### WHAT NEEDS TO BE DONE
The output is the lines below from the one with "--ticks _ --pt" through the one with "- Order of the", both included, printed exactly and with no other line.

* * * * * * *

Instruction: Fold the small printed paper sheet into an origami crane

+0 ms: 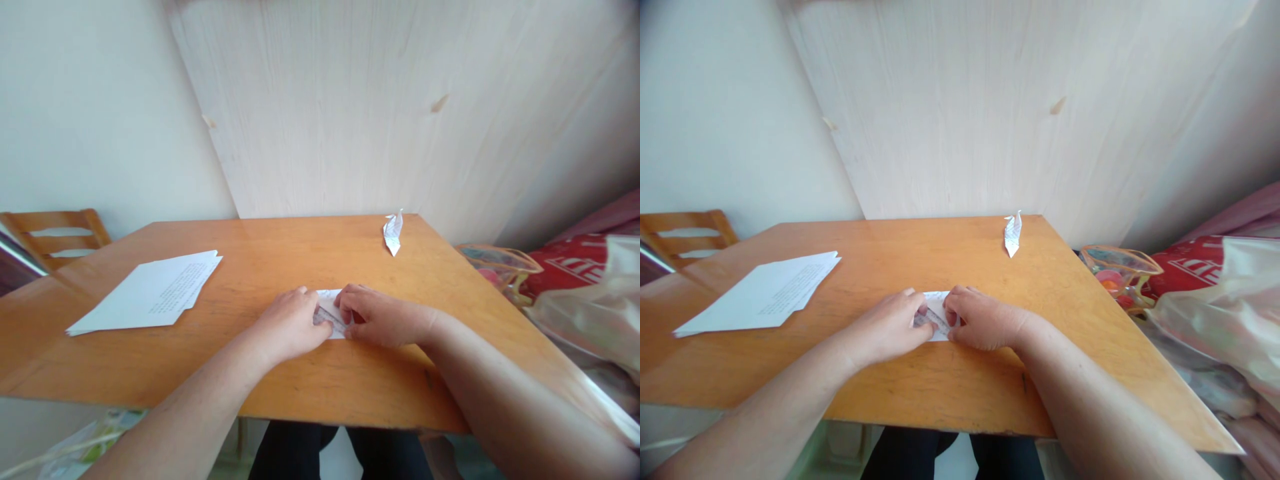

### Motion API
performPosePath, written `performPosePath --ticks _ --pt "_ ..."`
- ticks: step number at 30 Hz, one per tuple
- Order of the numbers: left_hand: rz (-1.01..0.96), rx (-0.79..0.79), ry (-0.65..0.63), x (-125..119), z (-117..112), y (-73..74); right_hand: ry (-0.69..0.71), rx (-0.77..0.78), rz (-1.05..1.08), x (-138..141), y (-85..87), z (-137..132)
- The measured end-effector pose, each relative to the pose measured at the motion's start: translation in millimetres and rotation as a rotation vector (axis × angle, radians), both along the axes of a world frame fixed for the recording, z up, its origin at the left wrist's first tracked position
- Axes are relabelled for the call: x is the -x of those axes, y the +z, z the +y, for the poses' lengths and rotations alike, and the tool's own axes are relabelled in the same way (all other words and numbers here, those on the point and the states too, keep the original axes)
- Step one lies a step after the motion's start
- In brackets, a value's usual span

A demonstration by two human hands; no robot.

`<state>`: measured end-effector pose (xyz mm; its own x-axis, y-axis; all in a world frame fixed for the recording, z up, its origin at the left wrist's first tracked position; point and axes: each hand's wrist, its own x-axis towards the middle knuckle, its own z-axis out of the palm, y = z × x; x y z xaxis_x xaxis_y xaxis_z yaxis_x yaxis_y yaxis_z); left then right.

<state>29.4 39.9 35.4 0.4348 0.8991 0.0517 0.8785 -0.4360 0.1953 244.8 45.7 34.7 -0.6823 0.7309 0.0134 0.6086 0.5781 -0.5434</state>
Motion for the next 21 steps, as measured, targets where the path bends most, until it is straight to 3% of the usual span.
performPosePath --ticks 11,16,21 --pt "0.019 0.049 0.073 -10 -2 9.6 0.097 0.103 0.04 -8 2.1 10" --pt "0.036 0.058 0.097 -12 0 7.3 0.074 0.087 0.034 -9 1.9 11" --pt "0.066 0.085 0.123 -19 -2 14.5 0.078 0.089 0.028 -8 4.1 10"
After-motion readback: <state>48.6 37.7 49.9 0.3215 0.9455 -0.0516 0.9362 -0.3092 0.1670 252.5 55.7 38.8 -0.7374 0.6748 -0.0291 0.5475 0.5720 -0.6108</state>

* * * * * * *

### SOLUTION
performPosePath, written `performPosePath --ticks _ --pt "_ ..."`
- ticks: step number at 30 Hz, one per tuple
- Order of the numbers: left_hand: rz (-1.01..0.96), rx (-0.79..0.79), ry (-0.65..0.63), x (-125..119), z (-117..112), y (-73..74); right_hand: ry (-0.69..0.71), rx (-0.77..0.78), rz (-1.05..1.08), x (-138..141), y (-85..87), z (-137..132)

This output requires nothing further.